Precision of a Low-Cost InGaAs Detector for Near Infrared Photometry

Abstract

We have designed, constructed, and tested an InGaAs near-infrared camera to explore whether low-cost detectors can make small (≤ 1 m) telescopes capable of precise (< 1 mmag) infrared photometry of relatively bright targets. The camera is constructed around the 640 × 512 pixel APS640C sensor built by FLIR Electro-Optical Components. We designed custom analog-to-digital electronics for maximum stability and minimum noise. The InGaAs dark current halves with every 7°C of cooling, and we reduce it to 840 e- s-1 pixel-1 (with a pixel-to-pixel variation of ± 200 e- s-1 pixel-1) by cooling the array to -20°C. Beyond this point, glow from the readout dominates. The single-sample read noise of 149 e- is reduced to 54 e- through up-the-ramp sampling. Laboratory testing with a star field generated by a lenslet array shows that two-star differential photometry is possible to a precision of 631 ± 205 ppm (0.68 mmag) hr-1/2 at a flux of 2.4 × 104 e- s-1. Employing three comparison stars and decorrelating reference signals further improves the precision to 483 ± 161 ppm (0.52 mmag) hr-1/2. Photometric observations of HD80606 and HD80607 (J = 7.7 and 7.8) in the Y band shows that differential photometry to a precision of 415 ppm (0.45 mmag) hr-1/2 is achieved with an effective telescope aperture of 0.25 m.
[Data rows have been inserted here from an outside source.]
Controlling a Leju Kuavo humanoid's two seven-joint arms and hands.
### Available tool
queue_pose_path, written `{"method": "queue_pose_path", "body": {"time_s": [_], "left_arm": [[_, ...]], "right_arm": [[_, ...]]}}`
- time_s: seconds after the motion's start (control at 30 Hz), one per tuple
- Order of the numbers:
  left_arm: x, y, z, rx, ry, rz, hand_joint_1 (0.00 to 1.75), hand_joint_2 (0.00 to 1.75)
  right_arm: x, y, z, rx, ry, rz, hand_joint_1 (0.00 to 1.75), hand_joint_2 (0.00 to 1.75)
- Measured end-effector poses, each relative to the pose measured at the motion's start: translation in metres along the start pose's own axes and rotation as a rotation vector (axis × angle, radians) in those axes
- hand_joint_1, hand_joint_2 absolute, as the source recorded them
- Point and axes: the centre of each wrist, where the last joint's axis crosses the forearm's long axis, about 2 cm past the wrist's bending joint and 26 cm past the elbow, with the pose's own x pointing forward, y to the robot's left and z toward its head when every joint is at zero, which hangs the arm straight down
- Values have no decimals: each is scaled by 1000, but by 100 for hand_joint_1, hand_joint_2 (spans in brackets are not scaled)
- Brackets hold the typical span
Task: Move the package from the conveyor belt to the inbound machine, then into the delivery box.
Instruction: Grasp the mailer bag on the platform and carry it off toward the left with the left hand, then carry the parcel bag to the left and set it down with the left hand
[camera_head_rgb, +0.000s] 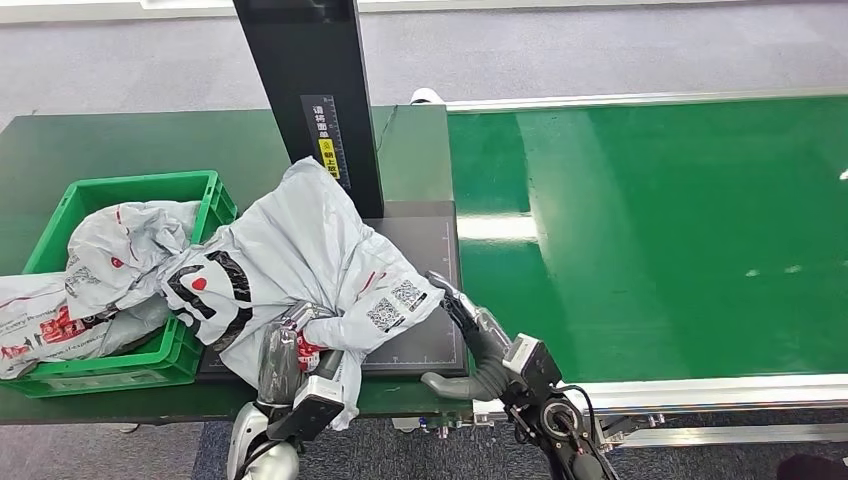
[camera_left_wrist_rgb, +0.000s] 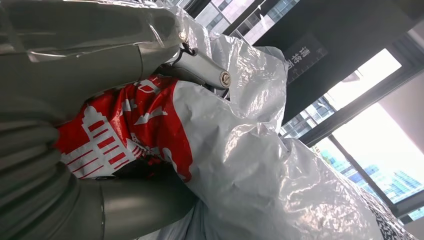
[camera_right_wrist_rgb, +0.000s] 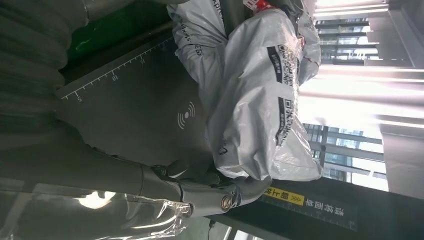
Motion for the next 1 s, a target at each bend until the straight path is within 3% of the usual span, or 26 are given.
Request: {"method": "queue_pose_path", "body": {"time_s": [1.0], "left_arm": [[-1, 4, 0, 18, 4, -3, 175, 175]], "right_arm": [[-1, 1, 0, -1, 5, -3, 0, 175]]}}
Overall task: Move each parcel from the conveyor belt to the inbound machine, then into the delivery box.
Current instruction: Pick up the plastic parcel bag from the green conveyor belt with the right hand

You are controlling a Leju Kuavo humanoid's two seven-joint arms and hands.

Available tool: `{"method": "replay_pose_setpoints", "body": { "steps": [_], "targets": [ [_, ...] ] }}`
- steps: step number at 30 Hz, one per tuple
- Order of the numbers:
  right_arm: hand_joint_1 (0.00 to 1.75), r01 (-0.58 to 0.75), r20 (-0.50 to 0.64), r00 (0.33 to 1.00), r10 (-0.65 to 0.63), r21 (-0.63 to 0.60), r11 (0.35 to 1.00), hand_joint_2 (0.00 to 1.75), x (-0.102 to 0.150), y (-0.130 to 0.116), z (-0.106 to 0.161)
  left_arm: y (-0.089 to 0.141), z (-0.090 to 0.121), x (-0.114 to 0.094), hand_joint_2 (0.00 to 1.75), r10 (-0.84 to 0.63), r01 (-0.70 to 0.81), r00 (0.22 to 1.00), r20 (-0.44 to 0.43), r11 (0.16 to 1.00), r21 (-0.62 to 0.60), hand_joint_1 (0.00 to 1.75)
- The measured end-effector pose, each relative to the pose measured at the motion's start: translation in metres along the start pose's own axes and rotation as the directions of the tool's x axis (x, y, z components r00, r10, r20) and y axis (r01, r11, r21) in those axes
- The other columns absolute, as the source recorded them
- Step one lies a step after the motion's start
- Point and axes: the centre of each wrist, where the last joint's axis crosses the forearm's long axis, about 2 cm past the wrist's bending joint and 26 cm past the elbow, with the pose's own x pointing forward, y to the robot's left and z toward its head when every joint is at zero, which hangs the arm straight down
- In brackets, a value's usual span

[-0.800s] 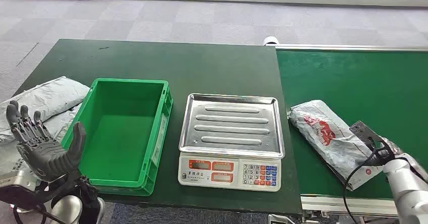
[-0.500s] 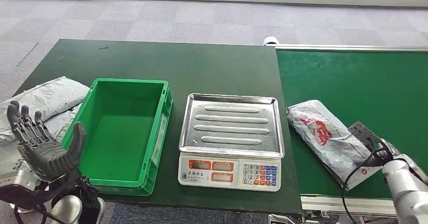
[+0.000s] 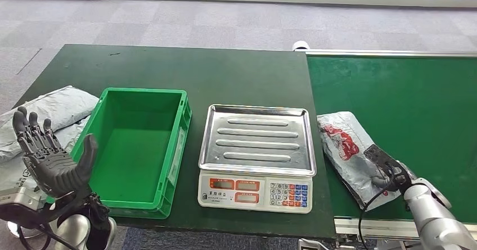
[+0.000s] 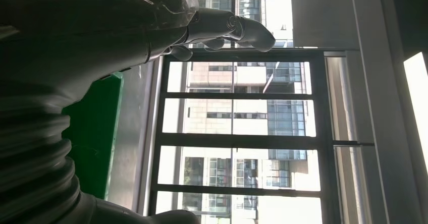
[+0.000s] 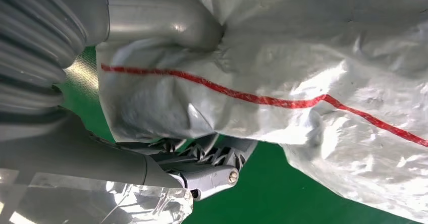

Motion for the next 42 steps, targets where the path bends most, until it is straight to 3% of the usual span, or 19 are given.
{"method": "replay_pose_setpoints", "body": {
  "steps": [18,34,42],
  "targets": [
    [1.75,0.027,0.093,0.995,-0.027,-0.004,1.000,1.75,0.012,0.039,-0.002,0.002,0.007,0.002,1.75,0.008,-0.008,1.000,-0.001,1.000,-0.019,0.00],
    [1.75,0.034,0.106,0.994,-0.033,-0.007,0.999,1.75,0.018,0.046,-0.002,0.002,0.007,0.003,1.75,0.009,-0.009,1.000,0.001,1.000,-0.020,0.00],
    [1.75,0.101,0.041,0.995,-0.095,-0.169,0.980,1.75,0.008,0.049,0.001,0.006,0.027,0.008,1.75,0.001,-0.002,1.000,-0.025,1.000,-0.023,0.00]
  ]
}}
Next-generation InGaAs detectors should indeed enable Poisson-limited photometry of brighter dwarfs with particular advantage for late-M and L types. In addition, one might acquire near-infrared photometry simultaneously with optical photometry or radial velocity measurements to maximize the return of exoplanet searches with small telescopes.